DIE LINKE fordert außerdem eine unabhängige Beratungsstelle Rechtsextremismus, Rassismus und Antisemitismus. Es kann nicht sein, dass wir uns in der Beobachtung von Strukturen der NPD auf die Einschätzung des Verfassungsschutzes verlassen sollen. Wir glauben auch, dass die Themen Rechtsextremismus und Demokratiefeindlichkeit in der Ausbildung von Pädagoginnen und Pädagogen verankert werden müssen, um auch in der Schule, in der Jugendarbeit besser in diesem Bereich arbeiten zu können. Wir fordern eine konsequente Verfolgung Rechtsextremer und Wiederholungstäter. Ich will auch einmal darauf hinweisen, wie absurd doch die Situation ist: Antifaschisten wie der Fraktionsvorsitzender der LINKEN in Sachsen, André Hahn, der Thüringer Fraktionsvorsitzende Bodo Ramelow und auch unsere Kollegen aus dem hessischen Landtag, Janine Wissler und Willi van Ooyen, mit der Aufhebung der Immunität entweder bedroht werden oder deren Immunität schon aufgehoben wurde. Menschen, die sich Nazis entgegenstellen, werden verfolgt, und die Nazis konnten und können in unserem Land agieren. Das ist eine Schande für die Bundesrepublik Deutschland. Ich bin der Auffassung, das muss sich sehr schnell ändern. Ich selber werde am Mittwoch dieser Woche Köln besuchen. Ich werde zusammen mit Stadträten der LINKEN die Keupstraße besuchen. Dort wurde im Juni 2004 ein Bombenanschlag verübt, bei dem 22 Menschen schwer verletzt wurden und eine junge Frau ihr ungeborenes Kind verlor. Ich will mit meinem Besuch daran erinnern, wie diese Anschläge politisch bewertet wurden. Es war immer von Einzeltätern die Rede. Es war immer davon die Rede, dass es vielleicht um interne Streitigkeiten in bestimmten Gruppen unserer Gesellschaft gehen könnte, und es wurde ganz schnell immer ein politischer, ein rechtsextremer Hintergrund ausgeschlossen. Damit muss jetzt Schluss sein.
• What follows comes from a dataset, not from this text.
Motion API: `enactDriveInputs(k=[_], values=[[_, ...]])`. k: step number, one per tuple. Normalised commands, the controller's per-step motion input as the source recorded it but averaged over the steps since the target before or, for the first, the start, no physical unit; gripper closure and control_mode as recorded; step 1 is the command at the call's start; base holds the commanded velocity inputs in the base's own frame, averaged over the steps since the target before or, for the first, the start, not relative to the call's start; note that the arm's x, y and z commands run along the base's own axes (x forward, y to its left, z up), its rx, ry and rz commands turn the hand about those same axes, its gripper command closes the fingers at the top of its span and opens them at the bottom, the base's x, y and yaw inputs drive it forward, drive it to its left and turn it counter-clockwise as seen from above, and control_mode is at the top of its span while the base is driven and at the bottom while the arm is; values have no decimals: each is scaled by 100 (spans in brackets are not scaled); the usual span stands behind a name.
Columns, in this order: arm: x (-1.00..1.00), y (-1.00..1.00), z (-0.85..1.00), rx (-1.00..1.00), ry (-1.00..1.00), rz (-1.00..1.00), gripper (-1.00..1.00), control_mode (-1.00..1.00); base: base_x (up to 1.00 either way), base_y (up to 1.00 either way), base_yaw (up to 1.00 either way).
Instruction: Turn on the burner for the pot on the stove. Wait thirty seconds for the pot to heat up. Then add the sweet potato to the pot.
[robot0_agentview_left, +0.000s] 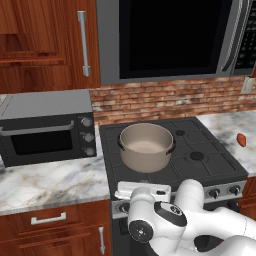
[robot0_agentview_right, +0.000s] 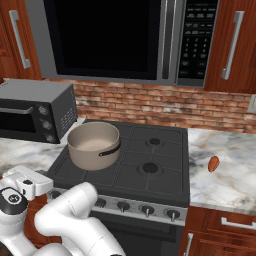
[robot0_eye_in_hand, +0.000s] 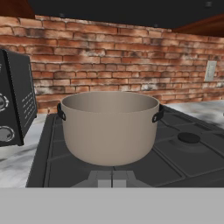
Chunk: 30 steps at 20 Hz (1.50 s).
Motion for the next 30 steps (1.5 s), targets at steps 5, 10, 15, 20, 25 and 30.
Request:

Zweitens zur Mindestlohndebatte in der CDU: Die CDU führt in dieser Woche ihren Parteitag durch. Im Vorfeld dieses Parteitages wurde in der vergangenen Woche im Bundestag die Frage des Mindestlohnes diskutiert. Sie wissen, dass DIE LINKE seit 2005 die Forderung nach einem flächendeckenden gesetzlichen Mindestlohn erhebt und das auch immer wieder in den Bundestag einbringt. Nun hat die CDU sich ein großes Täuschungsmanöver geleistet. Es wurde über Mindestlöhne gesprochen. Es wurde über Leistung, die sich lohnen soll, gesprochen. Von Frau Merkel stammt der Satz: "Sozial ist, was Arbeit schafft." Alles das kann man getrost auf den Müllhaufen dessen, was an leeren Versprechungen gegeben wurde, werfen. Niedriglöhne – wir haben im Augenblick in Deutschland einen Niedriglohnsektor mit 7 Millionen Menschen - sind nicht sozial. Das, was die CDU vor dem Parteitag veröffentlicht hat, ist kein Mindestlohn. Tarifliche Dumpinglöhne werden nicht verhindert. Die CDU will zulassen, dass die Menschen, die jetzt schon zum Amt gehen müssen, um aufzustocken, später, wenn sie im Rentenalter sind, wieder gezwungen werden, Sozialhilfe zu beantragen. Wir als LINKE sind der Auffassung, wir brauchen endlich einen flächendeckenden gesetzlichen Mindestlohn. Wir sind die Mindestlohnpartei in Deutschland, und wir werden solange für den Mindestlohn kämpfen, bis er auch beschlossen ist. Parteitagsreden sind das eine. Beschlüsse des Bundestages und die Umsetzung dieser Beschlüsse sind das andere. Uns geht es um Beschlüsse und die Umsetzung.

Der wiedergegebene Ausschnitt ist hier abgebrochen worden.